WHAT IS DATA SCIENCE:

 
After few years we have to know about WHAT IS DATA SCIENCE. And forecast the future as developed by research from MIT. It is already reached their goal from their excellent research. At present they are forecast about the features on movie scene. IT may be small problem to understand. By the end of this blog it is not a problem. And we will get good results. We have to help many industries in decision making process through data science.
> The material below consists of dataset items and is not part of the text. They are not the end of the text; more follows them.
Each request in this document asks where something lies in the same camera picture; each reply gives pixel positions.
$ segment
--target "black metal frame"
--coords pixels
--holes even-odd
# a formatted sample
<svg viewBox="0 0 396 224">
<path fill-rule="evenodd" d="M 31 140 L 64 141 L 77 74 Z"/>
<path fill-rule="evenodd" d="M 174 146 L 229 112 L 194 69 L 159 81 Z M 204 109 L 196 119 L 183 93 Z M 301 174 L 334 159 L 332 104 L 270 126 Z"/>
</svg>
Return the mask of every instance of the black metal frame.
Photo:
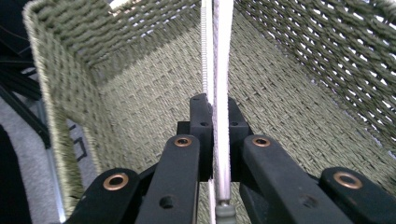
<svg viewBox="0 0 396 224">
<path fill-rule="evenodd" d="M 9 104 L 41 137 L 45 148 L 50 148 L 50 134 L 47 126 L 14 94 L 14 92 L 38 101 L 41 91 L 37 81 L 21 74 L 20 70 L 34 66 L 31 58 L 23 59 L 0 55 L 0 97 Z"/>
<path fill-rule="evenodd" d="M 213 126 L 204 94 L 190 106 L 191 121 L 177 124 L 158 164 L 140 175 L 120 168 L 99 175 L 66 223 L 195 223 L 198 183 L 212 174 Z M 395 198 L 365 176 L 334 167 L 318 181 L 275 139 L 254 135 L 233 99 L 229 111 L 232 180 L 252 223 L 396 222 Z M 117 175 L 128 175 L 127 184 L 106 189 Z"/>
</svg>

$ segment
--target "screw hole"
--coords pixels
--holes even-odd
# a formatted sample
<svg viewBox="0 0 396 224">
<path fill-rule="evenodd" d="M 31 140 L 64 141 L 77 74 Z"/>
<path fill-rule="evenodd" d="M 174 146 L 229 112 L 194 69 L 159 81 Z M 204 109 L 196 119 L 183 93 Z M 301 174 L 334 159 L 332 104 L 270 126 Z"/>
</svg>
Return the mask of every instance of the screw hole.
<svg viewBox="0 0 396 224">
<path fill-rule="evenodd" d="M 118 185 L 120 183 L 122 183 L 123 179 L 119 176 L 116 176 L 114 178 L 112 178 L 109 182 L 110 185 Z"/>
<path fill-rule="evenodd" d="M 107 190 L 118 190 L 125 187 L 128 181 L 128 175 L 125 173 L 118 173 L 106 178 L 105 182 L 103 182 L 103 187 Z"/>
<path fill-rule="evenodd" d="M 257 137 L 253 138 L 253 144 L 258 147 L 268 147 L 269 145 L 271 145 L 271 142 L 268 139 Z"/>
<path fill-rule="evenodd" d="M 171 196 L 165 196 L 163 198 L 160 199 L 160 207 L 163 209 L 170 209 L 173 208 L 173 200 Z"/>
<path fill-rule="evenodd" d="M 307 208 L 316 208 L 318 207 L 318 201 L 309 195 L 302 195 L 299 199 L 300 204 Z"/>
<path fill-rule="evenodd" d="M 267 144 L 267 141 L 265 139 L 257 139 L 256 143 L 265 145 L 265 144 Z"/>
<path fill-rule="evenodd" d="M 356 176 L 347 172 L 339 171 L 333 175 L 333 178 L 338 184 L 349 189 L 360 189 L 363 187 L 363 184 Z"/>
<path fill-rule="evenodd" d="M 177 145 L 178 147 L 187 147 L 191 145 L 191 140 L 190 138 L 187 137 L 177 138 L 175 140 L 175 145 Z"/>
<path fill-rule="evenodd" d="M 185 138 L 178 139 L 177 142 L 181 145 L 187 144 L 189 141 Z"/>
</svg>

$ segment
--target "wicker basket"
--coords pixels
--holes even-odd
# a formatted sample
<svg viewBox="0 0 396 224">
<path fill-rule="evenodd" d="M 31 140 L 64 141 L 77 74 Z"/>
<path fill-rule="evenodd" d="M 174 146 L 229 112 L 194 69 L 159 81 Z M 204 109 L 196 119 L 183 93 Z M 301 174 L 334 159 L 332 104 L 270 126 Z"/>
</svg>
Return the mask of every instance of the wicker basket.
<svg viewBox="0 0 396 224">
<path fill-rule="evenodd" d="M 345 166 L 396 194 L 396 5 L 368 1 L 238 0 L 230 94 L 253 131 L 277 139 L 307 172 Z M 195 0 L 26 7 L 68 215 L 83 187 L 66 120 L 83 127 L 98 173 L 155 163 L 201 92 L 199 8 Z M 200 211 L 207 222 L 207 206 Z"/>
</svg>

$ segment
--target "gray surface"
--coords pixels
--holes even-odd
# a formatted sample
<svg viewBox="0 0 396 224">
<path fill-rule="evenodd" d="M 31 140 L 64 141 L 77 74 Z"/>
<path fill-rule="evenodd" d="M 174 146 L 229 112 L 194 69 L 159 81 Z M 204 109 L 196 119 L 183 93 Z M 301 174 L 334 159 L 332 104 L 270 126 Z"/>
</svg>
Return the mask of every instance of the gray surface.
<svg viewBox="0 0 396 224">
<path fill-rule="evenodd" d="M 36 102 L 21 96 L 19 98 L 37 115 Z M 0 98 L 0 124 L 7 131 L 19 159 L 32 221 L 35 224 L 60 223 L 55 185 L 50 172 L 51 153 L 46 153 L 38 134 L 2 98 Z M 67 124 L 69 127 L 74 126 L 70 130 L 70 137 L 75 142 L 74 148 L 76 158 L 79 158 L 78 167 L 81 171 L 82 184 L 84 189 L 87 189 L 96 178 L 91 153 L 82 129 L 72 120 L 68 120 Z"/>
<path fill-rule="evenodd" d="M 50 165 L 41 138 L 2 98 L 0 124 L 17 153 L 33 223 L 59 223 Z"/>
</svg>

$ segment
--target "brass grommet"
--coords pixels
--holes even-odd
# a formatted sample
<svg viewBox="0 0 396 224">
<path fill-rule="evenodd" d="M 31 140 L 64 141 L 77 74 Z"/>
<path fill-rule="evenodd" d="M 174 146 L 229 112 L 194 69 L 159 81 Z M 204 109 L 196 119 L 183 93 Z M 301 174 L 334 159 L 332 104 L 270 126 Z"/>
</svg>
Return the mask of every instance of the brass grommet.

It employs theories and techniques in analysing or examines the data in many fields.
 
These are more important in Data science programming
 
· mathematical statics
 
· mathematical modeling,
 
· computer science
 
· statistics,
 
· mathematics,
 
· Pattern recognition, data ware housing, high performance, data base, visualization and AI.
 

Data Science Components:

 
1. Datasets:
 
We have to need a lot of data to analyse. What data will you analyse and why? We have to keep the data from different researches. Which conducted in past. This data have to keep data analytical data and algorithms.
 
2. R Studio:
 
It is  known as R language. This is software environment and an open source programming language. For graphing and computing. It sustained by R foundations.
 
Utilities on R studio:
 
· Easy and Simple to learn
 
· Data analysis and visualization
 
· Programming and statistical language
 
· open source and free
 
3. Spark R
 
It is set of R groups. To use R with Apache Spark is lightweight. For using Tradition R application what will be use? It offers for improving different data framework. That it provides operations on data sets.  aggregation, selection and filtering.
 
4. Hadoop:
 
It used or helps us to process large data sets in distribution fashion and in parallel. It is a big framework.
 
5. Big Data
 
Big data is  known as collection of data sets. It is too difficult and large. If using traditional data processing applications or on-hand database management tools. The process on this complex in big data.